No negamos que haya aquí y allá católicos que hacen toda clase de ceremonias y no se resuelven a lo principal, que es confesarse y vivir en gracia; ni negamos que haya católicos que hagan la señal de la cruz y la genuflexión delante del Santísimo Sacramento sin parar mientes en lo que hacen. Pero de esto a decir que los católicos se satisfacen con un exteriorismo farisaico, hay un caos de diferencia. Sabemos, por otra parte, que muchos no católicos han salido de nuestros templos muy edificados de la compostura y recogimiento con que los católicos están en presencia del Santísimo Sacramento. Lo curioso, o por lo menos, lo ridículo, es que los que ponen dificultades contra las ceremonias católicas se complacen en el ritual de los masones y otras sociedades secretas. En cuanto a los reformadores protestantes, privados como fueron el siglo XVI de las ceremonias cristianas, buscan ahora ceremonias que ellos mismos inventan para satisfacer en algún modo el instinto natural del corazón.
 
¿Por qué gastan los católicos millares y millones de pesetas en levantar iglesias suntuosas, cuando alrededor de esas iglesias se amontonan las chozas y casas miserables de los pobres, que apenas tienen lo necesario para vivir?

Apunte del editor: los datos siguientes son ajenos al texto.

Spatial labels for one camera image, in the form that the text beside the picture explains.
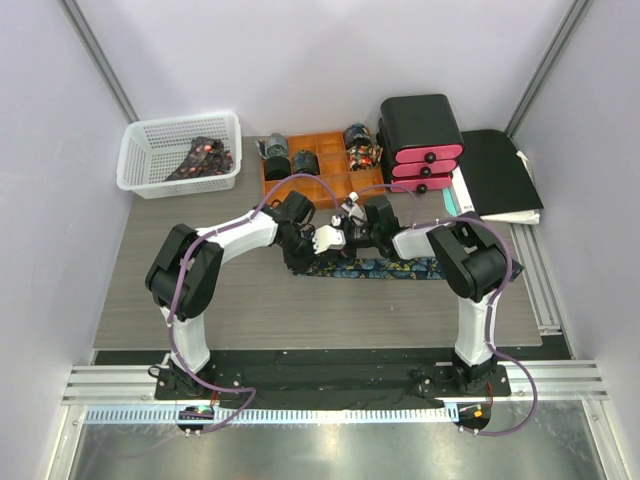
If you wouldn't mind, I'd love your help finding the blue snail pattern tie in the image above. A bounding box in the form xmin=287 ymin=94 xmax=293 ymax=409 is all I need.
xmin=292 ymin=252 xmax=526 ymax=284

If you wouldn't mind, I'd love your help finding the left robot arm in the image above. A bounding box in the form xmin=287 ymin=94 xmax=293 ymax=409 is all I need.
xmin=145 ymin=191 xmax=316 ymax=399

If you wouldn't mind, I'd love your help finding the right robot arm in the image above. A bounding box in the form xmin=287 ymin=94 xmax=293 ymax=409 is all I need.
xmin=341 ymin=192 xmax=513 ymax=395

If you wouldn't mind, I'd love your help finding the orange floral rolled tie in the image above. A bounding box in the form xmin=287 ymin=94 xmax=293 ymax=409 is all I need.
xmin=346 ymin=144 xmax=383 ymax=172

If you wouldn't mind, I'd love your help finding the teal round pad packet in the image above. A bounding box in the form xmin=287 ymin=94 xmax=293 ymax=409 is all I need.
xmin=442 ymin=187 xmax=462 ymax=216

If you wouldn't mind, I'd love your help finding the black rolled tie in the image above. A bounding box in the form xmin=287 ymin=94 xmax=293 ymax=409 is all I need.
xmin=263 ymin=156 xmax=292 ymax=181

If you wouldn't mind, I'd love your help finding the dark blue rolled tie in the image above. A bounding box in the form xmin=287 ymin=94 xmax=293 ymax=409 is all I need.
xmin=291 ymin=149 xmax=320 ymax=176

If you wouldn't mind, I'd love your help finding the white paper box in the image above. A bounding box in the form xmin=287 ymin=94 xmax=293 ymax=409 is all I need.
xmin=451 ymin=167 xmax=475 ymax=214

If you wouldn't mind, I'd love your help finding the orange wooden divider tray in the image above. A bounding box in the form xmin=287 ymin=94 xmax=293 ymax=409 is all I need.
xmin=262 ymin=131 xmax=385 ymax=201

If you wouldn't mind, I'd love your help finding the black pink drawer unit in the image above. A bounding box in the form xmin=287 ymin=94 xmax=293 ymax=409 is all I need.
xmin=376 ymin=93 xmax=464 ymax=194

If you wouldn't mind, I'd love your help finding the blue floral rolled tie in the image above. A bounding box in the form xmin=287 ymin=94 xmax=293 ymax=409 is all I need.
xmin=343 ymin=123 xmax=372 ymax=150

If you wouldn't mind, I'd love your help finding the grey rolled tie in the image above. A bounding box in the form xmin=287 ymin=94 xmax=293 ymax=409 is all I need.
xmin=256 ymin=133 xmax=289 ymax=160

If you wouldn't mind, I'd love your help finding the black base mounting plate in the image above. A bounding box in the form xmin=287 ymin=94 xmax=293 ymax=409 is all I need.
xmin=148 ymin=348 xmax=512 ymax=410

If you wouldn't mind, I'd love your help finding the dark red dotted tie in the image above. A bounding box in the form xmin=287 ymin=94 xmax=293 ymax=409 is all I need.
xmin=165 ymin=136 xmax=235 ymax=182

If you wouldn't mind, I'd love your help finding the white plastic basket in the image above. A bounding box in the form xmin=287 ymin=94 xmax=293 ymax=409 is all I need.
xmin=116 ymin=111 xmax=242 ymax=199

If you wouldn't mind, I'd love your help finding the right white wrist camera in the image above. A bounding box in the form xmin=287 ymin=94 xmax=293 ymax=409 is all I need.
xmin=335 ymin=192 xmax=366 ymax=225

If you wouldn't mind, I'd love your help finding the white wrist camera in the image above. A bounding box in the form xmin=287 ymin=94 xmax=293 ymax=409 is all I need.
xmin=312 ymin=225 xmax=346 ymax=255
xmin=335 ymin=192 xmax=366 ymax=225

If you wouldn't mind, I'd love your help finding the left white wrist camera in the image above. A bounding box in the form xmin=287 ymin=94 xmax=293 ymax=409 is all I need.
xmin=312 ymin=225 xmax=346 ymax=255

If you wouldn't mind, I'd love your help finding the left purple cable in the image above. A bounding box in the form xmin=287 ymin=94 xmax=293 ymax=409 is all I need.
xmin=167 ymin=173 xmax=351 ymax=434

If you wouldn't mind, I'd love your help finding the white slotted cable duct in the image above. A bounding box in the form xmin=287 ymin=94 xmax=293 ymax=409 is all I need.
xmin=84 ymin=404 xmax=459 ymax=426

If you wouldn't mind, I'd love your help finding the aluminium frame rail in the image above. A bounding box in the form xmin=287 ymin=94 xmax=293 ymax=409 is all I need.
xmin=63 ymin=360 xmax=608 ymax=410

Porque los católicos están persuadidos de que esas iglesias son la casa de Dios, y de que Jesucristo está en ellas real y verdaderamente presente. Los ricos del mundo levantan casas primorosas para dar en ellas la hospitalidad regia a sus esposas e hijos; .justo es, pues, que los católicos levantemos iglesias costosas para hospedar en ellas a nuestro Rey y Señor Jesucristo. Los judíos de la ley antigua contribuían magnánimamente con el oro y piedras preciosas que poseían, y así edificaron el magnífico templo (2 Paral III, 5), que, al fin y al cabo, no era más que una figura de las iglesias de la ley nueva. Esta pregunta nos trae a la memoria la escena de Judas Iscariote y la Magdalena. María Magdalena no vaciló en derramar sobre los pies de Jesús todo el vaso de ungüento precioso. Judas se malhumoró por esto, objetando que aquel ungüento podía haber sido vendido para dar el precio a los pobres (Juan XII, 3-8). No decía eso Judas porque a él le diesen cuidado los pobres, sino porque era ladrón, y pensaba quedarse con todo o parte del dinero. Pero Jesucristo, lejos de vituperar la acción de María, alabó a ésta por su amabilidad y generosidad.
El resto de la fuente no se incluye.